Your goal: Reproduce the records word for word, leaving out any pictures they hold.

Records for the exercise:
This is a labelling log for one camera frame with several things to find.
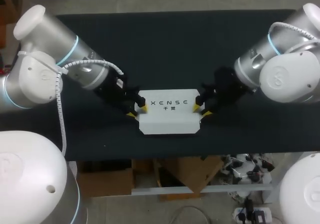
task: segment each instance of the white coiled cable
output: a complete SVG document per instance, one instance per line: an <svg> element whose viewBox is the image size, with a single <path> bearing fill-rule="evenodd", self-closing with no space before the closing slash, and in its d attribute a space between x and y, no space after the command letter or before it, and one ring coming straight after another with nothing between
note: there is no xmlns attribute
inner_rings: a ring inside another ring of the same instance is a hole
<svg viewBox="0 0 320 224"><path fill-rule="evenodd" d="M303 29L301 29L301 28L295 27L295 26L292 25L292 24L283 23L283 22L275 22L275 23L273 23L273 24L270 26L268 33L271 33L271 31L272 31L275 27L282 27L282 28L286 28L286 29L289 29L289 30L298 32L298 33L300 33L303 37L305 37L305 38L307 38L307 39L316 39L316 37L313 36L312 34L310 34L309 32L307 32L307 31L305 31L305 30L303 30Z"/></svg>
<svg viewBox="0 0 320 224"><path fill-rule="evenodd" d="M123 75L124 73L119 69L116 65L113 63L107 62L105 60L99 60L99 59L87 59L87 60L79 60L79 61L74 61L66 64L65 66L62 67L62 69L69 69L70 67L85 64L85 63L95 63L102 65L103 67L109 66L113 68L119 75ZM61 102L61 89L60 89L60 79L62 76L62 71L59 71L56 76L55 80L55 95L56 95L56 103L57 103L57 108L58 108L58 115L59 115L59 121L60 121L60 127L61 127L61 136L62 136L62 154L63 156L66 155L66 150L67 150L67 137L66 137L66 129L65 129L65 122L64 122L64 115L63 115L63 110L62 110L62 102Z"/></svg>

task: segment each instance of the concrete floor
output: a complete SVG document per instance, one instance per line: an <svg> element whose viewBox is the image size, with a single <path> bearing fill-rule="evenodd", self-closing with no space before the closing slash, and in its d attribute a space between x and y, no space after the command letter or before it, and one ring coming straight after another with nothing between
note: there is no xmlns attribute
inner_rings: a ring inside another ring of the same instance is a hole
<svg viewBox="0 0 320 224"><path fill-rule="evenodd" d="M23 10L33 4L42 4L53 14L110 13L208 9L273 9L298 8L306 2L320 4L319 0L24 0ZM7 47L0 50L5 63L11 63L18 42L12 32L14 24L7 26ZM231 213L237 204L227 194L209 194L186 201L160 202L156 196L109 197L90 201L89 224L166 224L173 212L185 205L203 209L213 224L231 224ZM280 217L278 204L270 206ZM197 212L186 211L176 223L205 223Z"/></svg>

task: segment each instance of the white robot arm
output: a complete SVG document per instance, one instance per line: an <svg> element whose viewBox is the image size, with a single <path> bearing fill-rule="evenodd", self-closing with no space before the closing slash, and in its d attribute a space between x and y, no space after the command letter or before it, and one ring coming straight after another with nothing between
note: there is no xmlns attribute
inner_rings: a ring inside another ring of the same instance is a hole
<svg viewBox="0 0 320 224"><path fill-rule="evenodd" d="M10 74L0 77L0 113L29 109L55 99L57 72L60 67L78 60L103 60L76 34L42 5L30 8L17 22L14 36L21 42L21 51ZM136 115L134 108L121 101L129 99L146 110L145 99L126 90L126 77L108 66L113 64L84 63L68 69L68 76L102 99L110 92L122 100L114 106L126 114Z"/></svg>
<svg viewBox="0 0 320 224"><path fill-rule="evenodd" d="M234 64L239 80L276 102L320 100L320 8L305 4Z"/></svg>

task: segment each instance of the power strip
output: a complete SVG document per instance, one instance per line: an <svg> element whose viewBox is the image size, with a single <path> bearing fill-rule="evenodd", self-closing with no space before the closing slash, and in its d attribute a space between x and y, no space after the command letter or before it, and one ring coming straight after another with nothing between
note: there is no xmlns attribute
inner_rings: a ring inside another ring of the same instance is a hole
<svg viewBox="0 0 320 224"><path fill-rule="evenodd" d="M272 214L270 208L253 208L254 211L263 211L264 212L264 218L266 224L272 224ZM243 224L242 221L239 220L239 213L246 214L245 208L236 208L235 211L232 214L232 219L235 220L236 223ZM251 221L246 220L245 224L252 224Z"/></svg>

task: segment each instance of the white cylinder
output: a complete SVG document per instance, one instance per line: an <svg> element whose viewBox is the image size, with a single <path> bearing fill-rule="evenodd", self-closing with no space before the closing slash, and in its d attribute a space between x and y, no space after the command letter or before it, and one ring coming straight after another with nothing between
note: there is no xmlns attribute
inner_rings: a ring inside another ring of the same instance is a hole
<svg viewBox="0 0 320 224"><path fill-rule="evenodd" d="M0 223L85 224L78 185L47 138L0 132Z"/></svg>
<svg viewBox="0 0 320 224"><path fill-rule="evenodd" d="M295 163L280 188L280 207L286 224L320 223L320 154Z"/></svg>

Finished task:
This is a labelling log for one camera frame with several things to find.
task: segment each instance of the white coiled cable
output: a complete SVG document per instance, one instance per line: an <svg> element whose viewBox is the image size, with a single <path> bearing fill-rule="evenodd", self-closing with no space before the closing slash, and in its d attribute a space between x and y, no space after the command letter or before it, and one ring coming straight after another with nothing between
note: there is no xmlns attribute
inner_rings: a ring inside another ring of the same instance is a hole
<svg viewBox="0 0 320 224"><path fill-rule="evenodd" d="M303 29L301 29L301 28L295 27L295 26L292 25L292 24L283 23L283 22L275 22L275 23L273 23L273 24L270 26L268 33L271 33L271 31L272 31L275 27L282 27L282 28L286 28L286 29L289 29L289 30L298 32L298 33L300 33L303 37L305 37L305 38L307 38L307 39L316 39L316 37L313 36L312 34L310 34L309 32L307 32L307 31L305 31L305 30L303 30Z"/></svg>
<svg viewBox="0 0 320 224"><path fill-rule="evenodd" d="M123 75L124 73L119 69L116 65L113 63L107 62L105 60L99 60L99 59L87 59L87 60L79 60L79 61L74 61L66 64L65 66L62 67L62 69L69 69L70 67L85 64L85 63L95 63L102 65L103 67L109 66L113 68L119 75ZM61 102L61 89L60 89L60 79L62 76L62 71L59 71L56 76L55 80L55 95L56 95L56 103L57 103L57 108L58 108L58 115L59 115L59 121L60 121L60 127L61 127L61 136L62 136L62 154L63 156L66 155L66 150L67 150L67 137L66 137L66 129L65 129L65 122L64 122L64 115L63 115L63 110L62 110L62 102Z"/></svg>

task: segment each instance of the concrete floor
output: a complete SVG document per instance, one instance per line: an <svg> element whose viewBox is the image size, with a single <path> bearing fill-rule="evenodd", self-closing with no space before the closing slash, and in its d attribute a space between x and y, no space after the command letter or before it, and one ring coming straight after another with nothing between
note: there is no xmlns attribute
inner_rings: a ring inside another ring of the same instance is a hole
<svg viewBox="0 0 320 224"><path fill-rule="evenodd" d="M23 10L33 4L42 4L53 14L110 13L208 9L273 9L298 8L306 2L320 4L319 0L24 0ZM7 47L0 50L5 63L11 63L18 42L12 32L14 24L7 26ZM231 213L237 204L227 194L209 194L186 201L160 202L156 196L109 197L90 201L89 224L166 224L173 212L185 205L203 209L213 224L231 224ZM280 217L278 204L270 206ZM197 212L186 211L176 223L205 223Z"/></svg>

task: segment each instance of the white robot arm
output: a complete SVG document per instance, one instance per line: an <svg> element whose viewBox is the image size, with a single <path> bearing fill-rule="evenodd", self-closing with no space before the closing slash, and in its d attribute a space between x and y, no space after the command letter or before it, and one ring coming straight after another with nothing between
note: there is no xmlns attribute
inner_rings: a ring inside another ring of the same instance is a hole
<svg viewBox="0 0 320 224"><path fill-rule="evenodd" d="M10 74L0 77L0 113L29 109L55 99L57 72L60 67L78 60L103 60L76 34L42 5L30 8L17 22L14 36L21 42L21 51ZM136 115L134 108L121 101L129 99L146 110L145 99L126 90L126 77L108 66L113 64L84 63L68 69L68 76L102 99L110 92L122 100L114 106L126 114Z"/></svg>
<svg viewBox="0 0 320 224"><path fill-rule="evenodd" d="M234 64L239 80L276 102L320 100L320 8L305 4Z"/></svg>

task: segment each instance of the power strip
output: a complete SVG document per instance, one instance per line: an <svg> element whose viewBox is the image size, with a single <path> bearing fill-rule="evenodd", self-closing with no space before the closing slash, and in its d attribute a space between x and y, no space after the command letter or before it, and one ring coming straight after another with nothing between
note: there is no xmlns attribute
inner_rings: a ring inside another ring of the same instance is a hole
<svg viewBox="0 0 320 224"><path fill-rule="evenodd" d="M272 214L270 208L253 208L254 211L263 211L264 212L264 218L266 224L272 224ZM243 224L242 221L239 220L239 213L246 214L245 208L236 208L235 211L232 214L232 219L235 220L236 223ZM251 221L246 220L245 224L252 224Z"/></svg>

task: segment each instance of the white cylinder
output: a complete SVG document per instance, one instance per line: an <svg> element whose viewBox is the image size, with a single <path> bearing fill-rule="evenodd", self-closing with no space before the closing slash, and in its d attribute a space between x and y, no space after the command letter or before it, and one ring coming straight after another with nothing between
note: there is no xmlns attribute
inner_rings: a ring inside another ring of the same instance is a hole
<svg viewBox="0 0 320 224"><path fill-rule="evenodd" d="M0 223L85 224L78 185L47 138L0 132Z"/></svg>
<svg viewBox="0 0 320 224"><path fill-rule="evenodd" d="M295 163L280 188L280 207L286 224L320 223L320 154Z"/></svg>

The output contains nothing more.